Here’s how we should remember Michael Jackson:

First,
people forget that the Thriller album essentially saved the recording
industry when it was released in 1982. Suffering from the double whammy
of the post-disco sales depression and a brutal recession, Thriller
almost single-handedly resurrected the music industry.

Sure,
it sold somewhere north of 50 million copies on its own, but its real
value lay in the fact that this record got people into record stores
again, where they bought it — and one or two other albums.

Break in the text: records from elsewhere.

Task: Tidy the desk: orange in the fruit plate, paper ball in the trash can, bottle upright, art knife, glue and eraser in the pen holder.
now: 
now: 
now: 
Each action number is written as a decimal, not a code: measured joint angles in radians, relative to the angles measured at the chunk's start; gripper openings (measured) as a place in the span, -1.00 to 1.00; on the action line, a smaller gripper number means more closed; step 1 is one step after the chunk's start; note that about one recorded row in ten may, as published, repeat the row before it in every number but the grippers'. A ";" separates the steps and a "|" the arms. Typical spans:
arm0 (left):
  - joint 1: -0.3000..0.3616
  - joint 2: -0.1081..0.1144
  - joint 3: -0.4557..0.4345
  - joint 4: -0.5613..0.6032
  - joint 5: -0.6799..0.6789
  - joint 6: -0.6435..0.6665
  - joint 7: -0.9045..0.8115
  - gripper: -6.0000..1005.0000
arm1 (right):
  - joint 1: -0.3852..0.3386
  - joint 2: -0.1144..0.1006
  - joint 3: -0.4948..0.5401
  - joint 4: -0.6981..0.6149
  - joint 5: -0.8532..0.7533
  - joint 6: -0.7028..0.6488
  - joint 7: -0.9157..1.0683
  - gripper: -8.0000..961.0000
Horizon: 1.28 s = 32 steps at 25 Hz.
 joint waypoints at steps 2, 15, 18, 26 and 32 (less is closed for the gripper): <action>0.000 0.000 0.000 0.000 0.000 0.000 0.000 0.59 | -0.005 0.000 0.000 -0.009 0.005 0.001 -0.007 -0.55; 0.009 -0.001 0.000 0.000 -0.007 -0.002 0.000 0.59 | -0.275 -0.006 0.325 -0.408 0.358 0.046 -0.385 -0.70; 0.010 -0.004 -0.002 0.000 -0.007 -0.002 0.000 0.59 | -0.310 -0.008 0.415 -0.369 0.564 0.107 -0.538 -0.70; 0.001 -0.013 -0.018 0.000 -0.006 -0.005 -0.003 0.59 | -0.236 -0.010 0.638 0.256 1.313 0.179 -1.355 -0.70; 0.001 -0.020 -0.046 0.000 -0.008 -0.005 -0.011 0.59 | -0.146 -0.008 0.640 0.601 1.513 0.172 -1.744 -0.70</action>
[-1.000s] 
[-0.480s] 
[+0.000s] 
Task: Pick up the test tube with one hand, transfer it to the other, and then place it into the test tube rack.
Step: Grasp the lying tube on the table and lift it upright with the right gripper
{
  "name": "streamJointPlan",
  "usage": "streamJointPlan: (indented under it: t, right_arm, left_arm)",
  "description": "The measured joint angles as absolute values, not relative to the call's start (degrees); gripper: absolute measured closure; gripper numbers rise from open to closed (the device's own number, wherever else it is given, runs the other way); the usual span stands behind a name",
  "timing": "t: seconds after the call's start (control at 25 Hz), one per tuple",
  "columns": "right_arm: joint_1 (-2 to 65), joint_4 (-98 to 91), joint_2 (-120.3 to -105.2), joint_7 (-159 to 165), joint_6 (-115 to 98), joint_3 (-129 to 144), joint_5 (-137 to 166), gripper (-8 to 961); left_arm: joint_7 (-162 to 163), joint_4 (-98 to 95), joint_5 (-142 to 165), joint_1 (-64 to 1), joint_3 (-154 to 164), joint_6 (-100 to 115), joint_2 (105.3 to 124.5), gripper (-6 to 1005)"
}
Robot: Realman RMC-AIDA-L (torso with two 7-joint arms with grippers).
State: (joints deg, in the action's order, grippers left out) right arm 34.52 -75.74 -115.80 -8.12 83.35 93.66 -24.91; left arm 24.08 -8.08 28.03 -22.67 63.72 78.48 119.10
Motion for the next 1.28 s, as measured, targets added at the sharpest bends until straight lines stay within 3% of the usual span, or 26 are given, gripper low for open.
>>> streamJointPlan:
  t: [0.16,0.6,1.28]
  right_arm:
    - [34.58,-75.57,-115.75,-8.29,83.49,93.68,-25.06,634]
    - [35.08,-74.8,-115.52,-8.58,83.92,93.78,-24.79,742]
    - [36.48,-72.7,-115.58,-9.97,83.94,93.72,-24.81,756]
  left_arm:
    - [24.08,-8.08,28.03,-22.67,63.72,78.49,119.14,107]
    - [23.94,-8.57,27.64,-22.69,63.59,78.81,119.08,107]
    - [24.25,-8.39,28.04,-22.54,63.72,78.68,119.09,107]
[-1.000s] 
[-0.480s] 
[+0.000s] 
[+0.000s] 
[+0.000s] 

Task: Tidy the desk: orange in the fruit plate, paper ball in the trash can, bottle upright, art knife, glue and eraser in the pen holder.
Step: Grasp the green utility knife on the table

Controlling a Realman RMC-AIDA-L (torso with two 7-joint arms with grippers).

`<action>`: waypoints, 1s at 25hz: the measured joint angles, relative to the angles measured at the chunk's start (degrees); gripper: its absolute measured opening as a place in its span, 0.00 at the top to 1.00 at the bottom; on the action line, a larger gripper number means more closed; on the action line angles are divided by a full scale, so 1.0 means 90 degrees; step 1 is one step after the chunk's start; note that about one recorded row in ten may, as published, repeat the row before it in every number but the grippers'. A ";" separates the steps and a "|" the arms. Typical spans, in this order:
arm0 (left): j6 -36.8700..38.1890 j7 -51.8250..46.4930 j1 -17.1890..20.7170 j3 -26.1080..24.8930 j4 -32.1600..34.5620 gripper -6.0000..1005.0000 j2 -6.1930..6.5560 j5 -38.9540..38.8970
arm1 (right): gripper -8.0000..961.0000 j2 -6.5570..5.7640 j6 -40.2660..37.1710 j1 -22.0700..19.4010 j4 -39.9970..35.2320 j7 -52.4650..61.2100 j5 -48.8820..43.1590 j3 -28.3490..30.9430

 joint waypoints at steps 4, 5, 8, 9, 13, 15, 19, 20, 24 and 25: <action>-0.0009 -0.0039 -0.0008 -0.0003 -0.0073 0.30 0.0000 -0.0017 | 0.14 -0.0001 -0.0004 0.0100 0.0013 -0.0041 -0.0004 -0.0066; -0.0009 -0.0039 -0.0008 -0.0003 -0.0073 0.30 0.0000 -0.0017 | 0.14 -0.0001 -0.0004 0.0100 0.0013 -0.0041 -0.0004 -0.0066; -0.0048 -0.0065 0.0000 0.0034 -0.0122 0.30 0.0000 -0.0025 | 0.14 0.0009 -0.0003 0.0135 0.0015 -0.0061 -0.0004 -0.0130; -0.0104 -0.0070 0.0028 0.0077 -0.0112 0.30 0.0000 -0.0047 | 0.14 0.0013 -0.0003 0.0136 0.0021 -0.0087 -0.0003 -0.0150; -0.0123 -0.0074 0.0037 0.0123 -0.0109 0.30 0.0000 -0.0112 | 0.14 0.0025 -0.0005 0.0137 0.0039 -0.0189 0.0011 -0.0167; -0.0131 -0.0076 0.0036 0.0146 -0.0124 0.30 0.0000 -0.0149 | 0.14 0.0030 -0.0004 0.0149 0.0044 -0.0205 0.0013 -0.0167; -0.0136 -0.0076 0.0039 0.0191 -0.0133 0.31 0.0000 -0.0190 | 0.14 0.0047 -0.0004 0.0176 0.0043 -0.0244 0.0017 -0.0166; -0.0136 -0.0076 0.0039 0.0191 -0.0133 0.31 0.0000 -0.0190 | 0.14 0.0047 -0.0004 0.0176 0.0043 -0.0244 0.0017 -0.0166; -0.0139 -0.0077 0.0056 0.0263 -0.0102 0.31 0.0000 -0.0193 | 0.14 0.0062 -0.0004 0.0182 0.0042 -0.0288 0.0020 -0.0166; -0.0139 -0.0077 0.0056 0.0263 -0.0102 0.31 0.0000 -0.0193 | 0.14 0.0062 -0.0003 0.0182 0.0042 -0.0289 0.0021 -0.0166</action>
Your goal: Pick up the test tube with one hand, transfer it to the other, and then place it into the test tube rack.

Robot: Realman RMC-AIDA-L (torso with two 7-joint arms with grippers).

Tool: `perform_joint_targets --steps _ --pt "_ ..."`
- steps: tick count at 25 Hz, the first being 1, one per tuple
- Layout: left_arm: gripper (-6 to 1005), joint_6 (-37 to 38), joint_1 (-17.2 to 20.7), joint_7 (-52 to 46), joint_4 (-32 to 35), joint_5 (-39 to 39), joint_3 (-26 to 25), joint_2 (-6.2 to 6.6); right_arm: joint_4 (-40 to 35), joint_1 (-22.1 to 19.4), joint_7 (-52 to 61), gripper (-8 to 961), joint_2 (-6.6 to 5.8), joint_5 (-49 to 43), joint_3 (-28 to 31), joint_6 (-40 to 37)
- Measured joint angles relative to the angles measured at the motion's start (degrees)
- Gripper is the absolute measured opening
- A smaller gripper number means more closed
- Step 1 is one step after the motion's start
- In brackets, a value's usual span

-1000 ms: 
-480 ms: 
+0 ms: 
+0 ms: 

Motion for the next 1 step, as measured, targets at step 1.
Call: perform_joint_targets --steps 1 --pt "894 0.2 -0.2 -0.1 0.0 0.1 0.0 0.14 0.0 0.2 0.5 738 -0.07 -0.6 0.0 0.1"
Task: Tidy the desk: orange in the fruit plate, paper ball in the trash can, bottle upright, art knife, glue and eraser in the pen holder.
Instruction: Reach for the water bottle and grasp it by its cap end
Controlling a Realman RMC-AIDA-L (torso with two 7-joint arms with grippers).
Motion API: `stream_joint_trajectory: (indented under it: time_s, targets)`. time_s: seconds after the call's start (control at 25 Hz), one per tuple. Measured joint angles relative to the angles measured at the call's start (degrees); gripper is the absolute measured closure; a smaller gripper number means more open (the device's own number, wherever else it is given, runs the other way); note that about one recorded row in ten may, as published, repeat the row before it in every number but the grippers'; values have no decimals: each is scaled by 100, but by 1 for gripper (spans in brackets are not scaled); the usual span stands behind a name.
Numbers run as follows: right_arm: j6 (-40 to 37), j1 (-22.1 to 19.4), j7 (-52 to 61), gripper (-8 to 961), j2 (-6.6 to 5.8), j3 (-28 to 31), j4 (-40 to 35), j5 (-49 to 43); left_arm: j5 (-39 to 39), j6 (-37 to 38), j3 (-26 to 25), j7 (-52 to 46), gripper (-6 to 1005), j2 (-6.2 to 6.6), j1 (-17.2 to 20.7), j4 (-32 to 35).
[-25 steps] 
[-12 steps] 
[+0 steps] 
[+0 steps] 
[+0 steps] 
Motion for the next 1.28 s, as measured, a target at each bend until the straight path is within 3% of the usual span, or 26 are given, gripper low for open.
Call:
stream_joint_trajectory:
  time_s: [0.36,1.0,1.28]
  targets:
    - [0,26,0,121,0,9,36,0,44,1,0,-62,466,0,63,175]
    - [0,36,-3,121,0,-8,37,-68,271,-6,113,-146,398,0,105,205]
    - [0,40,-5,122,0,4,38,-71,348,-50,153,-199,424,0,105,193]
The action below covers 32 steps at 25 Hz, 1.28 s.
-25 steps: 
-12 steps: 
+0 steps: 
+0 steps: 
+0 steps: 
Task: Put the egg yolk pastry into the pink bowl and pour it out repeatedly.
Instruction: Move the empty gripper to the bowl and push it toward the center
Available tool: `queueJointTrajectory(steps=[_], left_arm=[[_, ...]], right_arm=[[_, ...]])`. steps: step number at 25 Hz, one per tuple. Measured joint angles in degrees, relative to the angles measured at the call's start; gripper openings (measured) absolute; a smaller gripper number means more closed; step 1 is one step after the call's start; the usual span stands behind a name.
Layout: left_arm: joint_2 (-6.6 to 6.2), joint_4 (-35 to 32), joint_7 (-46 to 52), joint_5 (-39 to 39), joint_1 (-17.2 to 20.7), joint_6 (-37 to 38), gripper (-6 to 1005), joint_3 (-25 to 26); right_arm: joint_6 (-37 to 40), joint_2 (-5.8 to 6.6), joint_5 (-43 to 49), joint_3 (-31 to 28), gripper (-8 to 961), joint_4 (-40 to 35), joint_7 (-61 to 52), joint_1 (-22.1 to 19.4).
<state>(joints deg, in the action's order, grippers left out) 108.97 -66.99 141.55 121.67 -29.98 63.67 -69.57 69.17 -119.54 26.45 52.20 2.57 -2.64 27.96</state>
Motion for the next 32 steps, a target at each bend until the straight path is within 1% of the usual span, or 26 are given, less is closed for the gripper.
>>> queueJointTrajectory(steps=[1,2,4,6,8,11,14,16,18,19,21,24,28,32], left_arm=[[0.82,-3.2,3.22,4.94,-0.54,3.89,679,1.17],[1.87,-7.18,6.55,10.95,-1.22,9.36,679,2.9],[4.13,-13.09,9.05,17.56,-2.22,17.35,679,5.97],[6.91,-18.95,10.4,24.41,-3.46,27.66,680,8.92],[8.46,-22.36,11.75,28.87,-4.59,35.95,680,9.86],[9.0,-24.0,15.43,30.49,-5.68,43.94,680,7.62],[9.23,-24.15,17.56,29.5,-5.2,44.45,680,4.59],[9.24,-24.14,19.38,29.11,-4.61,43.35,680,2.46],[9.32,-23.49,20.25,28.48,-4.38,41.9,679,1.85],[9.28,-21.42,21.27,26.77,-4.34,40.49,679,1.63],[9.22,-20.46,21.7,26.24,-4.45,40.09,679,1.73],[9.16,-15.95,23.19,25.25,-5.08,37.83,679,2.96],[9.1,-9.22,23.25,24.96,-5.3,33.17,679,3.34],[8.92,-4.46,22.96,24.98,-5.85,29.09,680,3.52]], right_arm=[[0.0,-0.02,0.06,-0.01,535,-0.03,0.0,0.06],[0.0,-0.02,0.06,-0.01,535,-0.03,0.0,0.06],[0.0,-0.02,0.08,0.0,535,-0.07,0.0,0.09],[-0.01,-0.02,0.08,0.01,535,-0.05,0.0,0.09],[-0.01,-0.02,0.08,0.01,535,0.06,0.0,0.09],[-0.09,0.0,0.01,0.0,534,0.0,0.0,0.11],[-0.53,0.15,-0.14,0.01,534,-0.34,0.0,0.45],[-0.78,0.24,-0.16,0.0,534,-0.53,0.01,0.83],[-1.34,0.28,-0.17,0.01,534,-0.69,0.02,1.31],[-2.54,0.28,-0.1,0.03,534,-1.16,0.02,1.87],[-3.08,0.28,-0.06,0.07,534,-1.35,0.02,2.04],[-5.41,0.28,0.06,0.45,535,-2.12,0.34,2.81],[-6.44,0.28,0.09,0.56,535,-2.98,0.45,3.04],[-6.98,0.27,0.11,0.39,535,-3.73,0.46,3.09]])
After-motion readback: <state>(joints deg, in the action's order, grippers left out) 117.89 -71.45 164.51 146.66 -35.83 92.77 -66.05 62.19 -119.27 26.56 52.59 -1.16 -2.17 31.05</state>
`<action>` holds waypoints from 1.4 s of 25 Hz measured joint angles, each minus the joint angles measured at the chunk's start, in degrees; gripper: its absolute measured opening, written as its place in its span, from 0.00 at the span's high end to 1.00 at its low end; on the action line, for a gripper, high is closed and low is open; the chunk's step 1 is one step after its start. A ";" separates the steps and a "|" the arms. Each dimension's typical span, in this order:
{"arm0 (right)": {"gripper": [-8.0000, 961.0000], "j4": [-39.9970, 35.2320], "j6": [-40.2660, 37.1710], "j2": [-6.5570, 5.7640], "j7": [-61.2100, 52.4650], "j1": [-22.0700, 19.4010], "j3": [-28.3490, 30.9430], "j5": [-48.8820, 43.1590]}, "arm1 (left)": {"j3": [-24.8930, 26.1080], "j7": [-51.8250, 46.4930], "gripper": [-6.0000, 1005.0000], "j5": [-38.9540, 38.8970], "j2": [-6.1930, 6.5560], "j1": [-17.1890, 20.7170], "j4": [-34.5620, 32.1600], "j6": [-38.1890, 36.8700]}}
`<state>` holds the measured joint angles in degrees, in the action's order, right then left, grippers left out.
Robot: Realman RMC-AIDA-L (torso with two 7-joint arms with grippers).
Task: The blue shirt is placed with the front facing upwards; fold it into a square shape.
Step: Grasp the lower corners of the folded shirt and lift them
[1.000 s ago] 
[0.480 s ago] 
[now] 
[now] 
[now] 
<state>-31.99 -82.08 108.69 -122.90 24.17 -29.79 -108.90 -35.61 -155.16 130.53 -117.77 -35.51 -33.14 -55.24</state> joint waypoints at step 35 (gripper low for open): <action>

This one album went a long way towards pulling the entire industry out of some desperate doldrums.

Thriller
was also sprung upon the public at the same time as the compact disc.
Because Quincy Jones’ production was so tight and crisp, CD copies of
Thriller were used as demo discs for CD players, speakers and
amplifiers.

Who knows how many billions of dollars of gear was sold once people heard the opening drumbeat from Billie Jean coming off a CD?

Michael
Jackson was also once a pretty shrewd businessman. In the ’80s, he
managed to outbid Paul McCartney for a large portion of the Beatles
catalogue. The revenues generated by those holdings went a long way to
support his lifestyle for the rest of his life.

And speaking
of which, Jackson broke a major taboo when he licensed the Beatles’
Revolution to Nike for a TV commercial. People forget what kind of
outrage followed. Using a popular song to sell a product as crass as
shoes? Today, though, you can’t turn on a TV without hearing a major
artist’s music on a commercial.

And finally — and most importantly — let’s not forget that Michael Jackson broke the colour barrier on MTV.

Before
Thriller, MTV was a channel that showed nothing but rock and pop videos
featuring white faces. Initially, MTV refused to run the clip for
Billie Jean.

It wasn’t until Walter Yentnikoff, president of
CBS, Michael’s record company, threatened to pull every artist on their
roster from the young channel — MTV had only been on the air since
August 1, 1981, with just 250 clips in its library — that they
relented.

Had it not been for the power of Michael Jackson
and Thriller, would MTV have become the same cultural monster? And
where would have people gone to learn about then-new artists such as
Prince?

Speaking of videos, think about how Jackson
furthered that art form: John Landis directed the 14- minute Thriller
video; the morphing technology first seen in the clip for Black or
White; the reported US$8 million spent on the five-minute video for
Scream with his sister Janet.

Let’s therefore not focus on
the tabloid stuff. The man did enough that we should remember him for
the great groundbreaking talent that he was.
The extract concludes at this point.